- Born: June 12, 1967 (age 59) Montreal, Quebec, Canada
- Occupations: Fashion stylist jewelry designer

= Carla Rockmore =

Canadian-American fashion stylist

Carla Rockmore is a Canadian-American fashion stylist and jewelry designer based in Dallas, Texas. She rose to prominence for herTikTok videos that center fashion for women over 50.

== Career ==
Rockmore has worked in fashion her entire professional life, first as a fashion designer for 20 years before she transitioned into jewelry design. She characterized her style as eclectic and a mix of Iris Apfel and Carrie Bradshaw. She has been noted for her perspective as a woman over fifty.

After the onset of the COVID-19 pandemic she made fashion-related YouTube videos to entertain friends sheltering in place. Her profile grew tremendously when she created a TikTok at the encouragement of her daughter Ivy. She amassed 540,000 followers after four months on the platform. Her videos share style tips and outfit ideas, usually featuring clothing from Rockmore's closet. Carina Chocano described the effect of the videos in The New York Times, "those of us unable to “shop” our closets as though they were luxury stores can do so vicariously in Rockmore’s.

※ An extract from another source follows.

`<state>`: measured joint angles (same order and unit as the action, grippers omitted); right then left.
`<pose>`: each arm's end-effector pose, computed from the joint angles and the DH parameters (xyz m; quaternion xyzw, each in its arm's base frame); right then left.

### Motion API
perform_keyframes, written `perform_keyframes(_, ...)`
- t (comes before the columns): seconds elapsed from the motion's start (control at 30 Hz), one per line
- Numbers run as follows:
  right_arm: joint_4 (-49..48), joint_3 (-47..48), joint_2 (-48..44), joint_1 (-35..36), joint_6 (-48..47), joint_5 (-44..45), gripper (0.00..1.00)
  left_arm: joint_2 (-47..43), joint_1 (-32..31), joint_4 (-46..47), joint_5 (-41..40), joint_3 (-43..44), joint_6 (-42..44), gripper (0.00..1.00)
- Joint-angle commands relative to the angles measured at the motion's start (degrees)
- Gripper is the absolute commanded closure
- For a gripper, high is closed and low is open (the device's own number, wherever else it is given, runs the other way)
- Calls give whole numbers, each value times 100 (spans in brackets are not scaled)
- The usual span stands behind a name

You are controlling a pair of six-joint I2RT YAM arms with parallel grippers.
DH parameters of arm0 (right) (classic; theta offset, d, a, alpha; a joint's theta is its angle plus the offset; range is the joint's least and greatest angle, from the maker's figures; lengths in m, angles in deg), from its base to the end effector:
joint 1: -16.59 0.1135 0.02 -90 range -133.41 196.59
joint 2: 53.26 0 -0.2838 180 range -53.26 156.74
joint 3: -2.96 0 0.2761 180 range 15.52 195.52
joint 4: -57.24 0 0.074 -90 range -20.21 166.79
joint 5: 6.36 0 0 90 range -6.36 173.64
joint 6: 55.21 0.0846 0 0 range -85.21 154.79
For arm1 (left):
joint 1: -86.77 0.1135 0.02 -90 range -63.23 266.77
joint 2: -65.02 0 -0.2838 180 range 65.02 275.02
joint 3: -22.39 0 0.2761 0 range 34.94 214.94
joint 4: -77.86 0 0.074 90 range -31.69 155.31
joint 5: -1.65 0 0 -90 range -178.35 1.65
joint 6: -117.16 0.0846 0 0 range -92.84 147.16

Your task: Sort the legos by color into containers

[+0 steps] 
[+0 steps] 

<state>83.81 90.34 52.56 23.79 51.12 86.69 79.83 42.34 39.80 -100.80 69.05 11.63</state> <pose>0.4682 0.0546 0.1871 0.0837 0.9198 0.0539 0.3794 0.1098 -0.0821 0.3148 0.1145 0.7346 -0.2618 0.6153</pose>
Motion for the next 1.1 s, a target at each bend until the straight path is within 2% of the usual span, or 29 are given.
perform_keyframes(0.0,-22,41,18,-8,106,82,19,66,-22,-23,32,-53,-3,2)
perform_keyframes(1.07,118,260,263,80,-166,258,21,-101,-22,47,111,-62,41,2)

Her wardrobe also has the other appeal of a museum: it feels archival, historical, not amassed but curated."

In May 2022, she partnered with Amazon's The Drop to design and release an online collection, Carla Rockmore x The Drop. She independently released a capsule collection in May 2023. In 2024 she developed a brand partnership with QVC.

== Personal life ==
Rockmore was born in Montreal, Quebec.

Rockmore is married. She, her husband, and their two children have lived in Dallas since 2012. Rockmore has used her platform to create videos with her daughter, Ivy, to share information about Ivy's gender transition.